### [What the task asks]
Your output should be the lines from the start of the data through the line containing "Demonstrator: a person", exactly and nothing more.
--
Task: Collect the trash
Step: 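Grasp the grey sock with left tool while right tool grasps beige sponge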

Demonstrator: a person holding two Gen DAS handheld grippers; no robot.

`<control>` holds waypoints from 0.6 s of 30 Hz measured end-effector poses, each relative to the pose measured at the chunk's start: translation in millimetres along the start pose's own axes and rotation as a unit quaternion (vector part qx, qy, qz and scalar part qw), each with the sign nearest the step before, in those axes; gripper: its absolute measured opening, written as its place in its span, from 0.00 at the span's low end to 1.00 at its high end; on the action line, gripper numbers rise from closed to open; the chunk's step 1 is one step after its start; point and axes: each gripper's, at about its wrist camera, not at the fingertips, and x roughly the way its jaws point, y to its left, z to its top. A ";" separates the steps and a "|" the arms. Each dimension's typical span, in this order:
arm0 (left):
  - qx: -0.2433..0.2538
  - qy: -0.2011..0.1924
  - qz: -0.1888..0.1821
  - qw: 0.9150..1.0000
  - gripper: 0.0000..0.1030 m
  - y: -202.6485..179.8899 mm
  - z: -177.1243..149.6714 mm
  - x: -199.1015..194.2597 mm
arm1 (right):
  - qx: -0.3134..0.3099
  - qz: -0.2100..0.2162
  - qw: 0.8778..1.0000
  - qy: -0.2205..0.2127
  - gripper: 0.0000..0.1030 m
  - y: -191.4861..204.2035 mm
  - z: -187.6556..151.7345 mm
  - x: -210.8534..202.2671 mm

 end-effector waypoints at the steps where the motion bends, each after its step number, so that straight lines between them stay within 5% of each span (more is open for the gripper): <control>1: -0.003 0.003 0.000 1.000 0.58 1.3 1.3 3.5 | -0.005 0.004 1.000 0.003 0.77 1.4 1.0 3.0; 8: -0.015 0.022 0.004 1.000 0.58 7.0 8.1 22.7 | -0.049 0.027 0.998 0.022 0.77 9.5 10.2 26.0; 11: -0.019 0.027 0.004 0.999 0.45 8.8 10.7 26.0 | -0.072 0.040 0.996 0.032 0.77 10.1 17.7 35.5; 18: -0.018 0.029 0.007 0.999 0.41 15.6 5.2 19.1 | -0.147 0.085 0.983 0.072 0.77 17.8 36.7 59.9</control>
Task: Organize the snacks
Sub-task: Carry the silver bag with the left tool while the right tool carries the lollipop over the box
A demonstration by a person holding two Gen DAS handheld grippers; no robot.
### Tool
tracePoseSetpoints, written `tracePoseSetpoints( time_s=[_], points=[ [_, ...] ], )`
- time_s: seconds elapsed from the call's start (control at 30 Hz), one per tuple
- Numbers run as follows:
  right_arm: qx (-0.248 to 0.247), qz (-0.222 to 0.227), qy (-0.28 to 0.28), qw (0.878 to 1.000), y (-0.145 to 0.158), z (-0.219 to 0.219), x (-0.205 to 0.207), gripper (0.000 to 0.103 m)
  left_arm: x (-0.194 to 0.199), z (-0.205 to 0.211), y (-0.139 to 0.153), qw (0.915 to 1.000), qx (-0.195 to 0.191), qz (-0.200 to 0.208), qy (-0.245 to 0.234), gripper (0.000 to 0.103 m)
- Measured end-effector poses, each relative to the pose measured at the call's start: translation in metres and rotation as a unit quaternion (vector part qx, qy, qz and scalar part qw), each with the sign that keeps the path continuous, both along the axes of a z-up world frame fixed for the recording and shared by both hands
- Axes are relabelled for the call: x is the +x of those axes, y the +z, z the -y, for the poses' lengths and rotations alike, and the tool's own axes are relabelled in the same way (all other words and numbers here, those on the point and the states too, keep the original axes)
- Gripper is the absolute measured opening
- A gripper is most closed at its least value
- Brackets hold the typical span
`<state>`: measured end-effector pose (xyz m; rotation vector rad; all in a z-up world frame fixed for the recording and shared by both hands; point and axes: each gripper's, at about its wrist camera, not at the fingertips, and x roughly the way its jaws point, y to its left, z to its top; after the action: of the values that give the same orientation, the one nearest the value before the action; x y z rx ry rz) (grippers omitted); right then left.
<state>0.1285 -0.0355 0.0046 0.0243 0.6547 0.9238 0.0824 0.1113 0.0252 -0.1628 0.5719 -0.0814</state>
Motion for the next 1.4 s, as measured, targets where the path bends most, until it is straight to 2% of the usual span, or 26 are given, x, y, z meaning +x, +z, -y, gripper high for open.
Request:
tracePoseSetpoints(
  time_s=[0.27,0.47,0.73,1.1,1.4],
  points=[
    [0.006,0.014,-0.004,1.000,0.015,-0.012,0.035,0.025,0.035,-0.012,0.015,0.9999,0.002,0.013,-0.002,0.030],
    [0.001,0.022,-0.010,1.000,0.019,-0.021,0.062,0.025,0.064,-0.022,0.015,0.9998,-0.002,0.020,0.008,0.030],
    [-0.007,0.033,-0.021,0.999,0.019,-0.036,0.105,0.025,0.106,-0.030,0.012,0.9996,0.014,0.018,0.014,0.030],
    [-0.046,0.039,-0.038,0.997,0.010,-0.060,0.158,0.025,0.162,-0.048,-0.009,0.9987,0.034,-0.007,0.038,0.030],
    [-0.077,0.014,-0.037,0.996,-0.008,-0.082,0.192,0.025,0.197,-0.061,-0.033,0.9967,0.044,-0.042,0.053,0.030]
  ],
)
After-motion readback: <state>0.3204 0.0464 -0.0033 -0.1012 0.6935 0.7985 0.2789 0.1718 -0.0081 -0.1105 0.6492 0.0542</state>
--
### [Final answer]
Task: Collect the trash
Step: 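Grasp the grey sock with left tool while right tool grasps beige sponge
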
Demonstrator: a person holding two Gen DAS handheld grippers; no robot.

No more output is expected.